## Your instructions
The answer must consist of each line below that holds the word "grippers", copied as it stands.

◆ ◆ ◆ ◆ ◆

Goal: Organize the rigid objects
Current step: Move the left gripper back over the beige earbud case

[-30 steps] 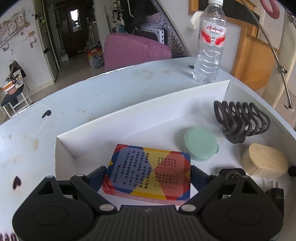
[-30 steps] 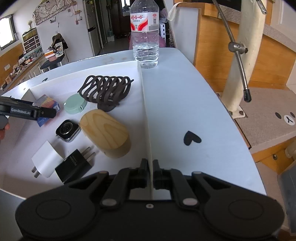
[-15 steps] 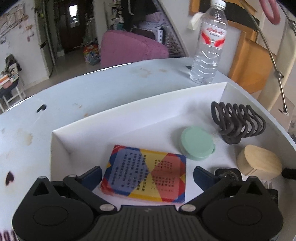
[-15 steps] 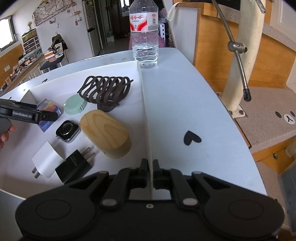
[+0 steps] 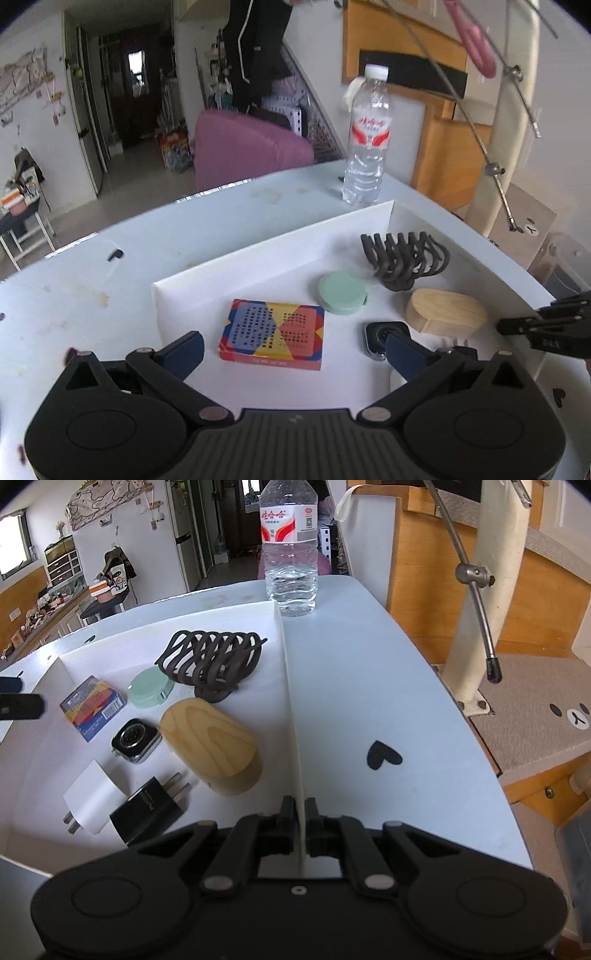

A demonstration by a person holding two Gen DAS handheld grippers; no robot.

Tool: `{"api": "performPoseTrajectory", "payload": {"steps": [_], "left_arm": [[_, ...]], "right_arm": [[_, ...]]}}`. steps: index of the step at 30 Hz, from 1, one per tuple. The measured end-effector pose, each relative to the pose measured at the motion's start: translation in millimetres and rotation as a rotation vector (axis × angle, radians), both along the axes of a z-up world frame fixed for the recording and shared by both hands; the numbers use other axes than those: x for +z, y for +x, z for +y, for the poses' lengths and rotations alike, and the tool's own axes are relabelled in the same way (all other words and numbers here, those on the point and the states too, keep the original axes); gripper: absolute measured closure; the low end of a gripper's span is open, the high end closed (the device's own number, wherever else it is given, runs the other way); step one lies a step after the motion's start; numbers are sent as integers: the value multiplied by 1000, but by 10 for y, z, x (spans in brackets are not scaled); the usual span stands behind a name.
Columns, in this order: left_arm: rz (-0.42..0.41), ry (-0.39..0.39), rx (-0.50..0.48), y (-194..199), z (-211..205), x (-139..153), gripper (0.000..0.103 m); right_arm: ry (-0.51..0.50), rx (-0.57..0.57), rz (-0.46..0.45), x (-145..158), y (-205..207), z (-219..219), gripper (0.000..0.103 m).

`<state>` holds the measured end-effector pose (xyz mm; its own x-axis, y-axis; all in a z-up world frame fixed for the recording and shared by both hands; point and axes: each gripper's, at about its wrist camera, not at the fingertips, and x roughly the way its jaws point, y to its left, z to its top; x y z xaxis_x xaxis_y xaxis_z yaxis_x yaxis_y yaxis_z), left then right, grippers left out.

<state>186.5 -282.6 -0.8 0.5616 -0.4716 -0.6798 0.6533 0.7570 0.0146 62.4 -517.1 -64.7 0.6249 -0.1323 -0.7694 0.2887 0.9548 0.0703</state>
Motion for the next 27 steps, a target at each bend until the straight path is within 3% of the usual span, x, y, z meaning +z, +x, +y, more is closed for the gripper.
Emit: {"api": "performPoseTrajectory", "payload": {"steps": [6, 13, 19, 27], "left_arm": [[-52, -19, 28, -163, 295, 151, 0], [-128, -35, 161, -260, 861, 242, 0], [-197, -20, 415, -235, 1468, 230, 0], [-127, -34, 829, -11, 2279, -20, 0]], "right_arm": [[-2, 1, 2, 2, 9, 1, 97], [-3, 0, 2, 0, 11, 1, 97], [-5, 2, 3, 2, 10, 2, 97], [-12, 2, 7, 8, 17, 10, 96]]}}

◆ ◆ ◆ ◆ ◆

## Written answer
A demonstration by a person holding two Gen DAS handheld grippers; no robot.
`<state>` holds the measured end-effector pose (xyz mm; its own x-axis, y-axis; all in a z-up world frame fixed for the recording and shared by both hands; point and axes: each gripper's, at about its wrist camera, not at the fingertips, and x roughly the way its jaws point, y to its left, z to its top; x y z xaxis_x xaxis_y xaxis_z yaxis_x yaxis_y yaxis_z), left then right, grippers left out.

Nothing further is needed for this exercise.